* **Task item**:
Each line from the first down to the one containing "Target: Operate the" should be returned exactly as it appears below.
——————————
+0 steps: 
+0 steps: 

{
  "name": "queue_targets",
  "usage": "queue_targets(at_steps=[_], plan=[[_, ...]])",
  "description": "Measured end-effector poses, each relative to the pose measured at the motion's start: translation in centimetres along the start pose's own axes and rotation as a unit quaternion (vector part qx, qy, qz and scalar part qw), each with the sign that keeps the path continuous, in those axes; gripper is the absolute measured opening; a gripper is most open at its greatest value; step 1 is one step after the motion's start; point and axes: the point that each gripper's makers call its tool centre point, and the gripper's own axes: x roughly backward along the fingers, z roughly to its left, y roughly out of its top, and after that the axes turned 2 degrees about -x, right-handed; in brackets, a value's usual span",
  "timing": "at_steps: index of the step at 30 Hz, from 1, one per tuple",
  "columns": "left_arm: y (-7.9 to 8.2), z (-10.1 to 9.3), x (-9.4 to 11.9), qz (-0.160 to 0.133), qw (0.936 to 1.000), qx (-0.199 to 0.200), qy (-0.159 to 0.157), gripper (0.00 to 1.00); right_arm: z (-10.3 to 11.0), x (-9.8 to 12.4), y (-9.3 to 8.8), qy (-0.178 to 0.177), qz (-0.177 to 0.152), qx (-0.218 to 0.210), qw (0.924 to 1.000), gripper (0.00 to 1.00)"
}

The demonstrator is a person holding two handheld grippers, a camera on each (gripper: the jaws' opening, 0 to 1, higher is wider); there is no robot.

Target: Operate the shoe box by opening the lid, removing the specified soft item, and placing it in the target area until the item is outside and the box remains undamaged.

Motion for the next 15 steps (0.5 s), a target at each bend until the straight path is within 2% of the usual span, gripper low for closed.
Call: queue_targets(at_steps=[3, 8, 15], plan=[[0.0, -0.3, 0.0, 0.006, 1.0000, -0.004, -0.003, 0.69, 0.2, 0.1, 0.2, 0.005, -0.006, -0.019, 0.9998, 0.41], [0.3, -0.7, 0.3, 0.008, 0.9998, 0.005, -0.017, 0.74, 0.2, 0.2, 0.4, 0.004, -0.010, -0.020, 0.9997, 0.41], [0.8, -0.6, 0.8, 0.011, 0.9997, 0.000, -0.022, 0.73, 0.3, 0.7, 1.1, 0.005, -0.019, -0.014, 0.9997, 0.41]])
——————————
* **Expected output**:
+0 steps: 
+0 steps: 

{
  "name": "queue_targets",
  "usage": "queue_targets(at_steps=[_], plan=[[_, ...]])",
  "description": "Measured end-effector poses, each relative to the pose measured at the motion's start: translation in centimetres along the start pose's own axes and rotation as a unit quaternion (vector part qx, qy, qz and scalar part qw), each with the sign that keeps the path continuous, in those axes; gripper is the absolute measured opening; a gripper is most open at its greatest value; step 1 is one step after the motion's start; point and axes: the point that each gripper's makers call its tool centre point, and the gripper's own axes: x roughly backward along the fingers, z roughly to its left, y roughly out of its top, and after that the axes turned 2 degrees about -x, right-handed; in brackets, a value's usual span",
  "timing": "at_steps: index of the step at 30 Hz, from 1, one per tuple",
  "columns": "left_arm: y (-7.9 to 8.2), z (-10.1 to 9.3), x (-9.4 to 11.9), qz (-0.160 to 0.133), qw (0.936 to 1.000), qx (-0.199 to 0.200), qy (-0.159 to 0.157), gripper (0.00 to 1.00); right_arm: z (-10.3 to 11.0), x (-9.8 to 12.4), y (-9.3 to 8.8), qy (-0.178 to 0.177), qz (-0.177 to 0.152), qx (-0.218 to 0.210), qw (0.924 to 1.000), gripper (0.00 to 1.00)"
}

The demonstrator is a person holding two handheld grippers, a camera on each (gripper: the jaws' opening, 0 to 1, higher is wider); there is no robot.

Target: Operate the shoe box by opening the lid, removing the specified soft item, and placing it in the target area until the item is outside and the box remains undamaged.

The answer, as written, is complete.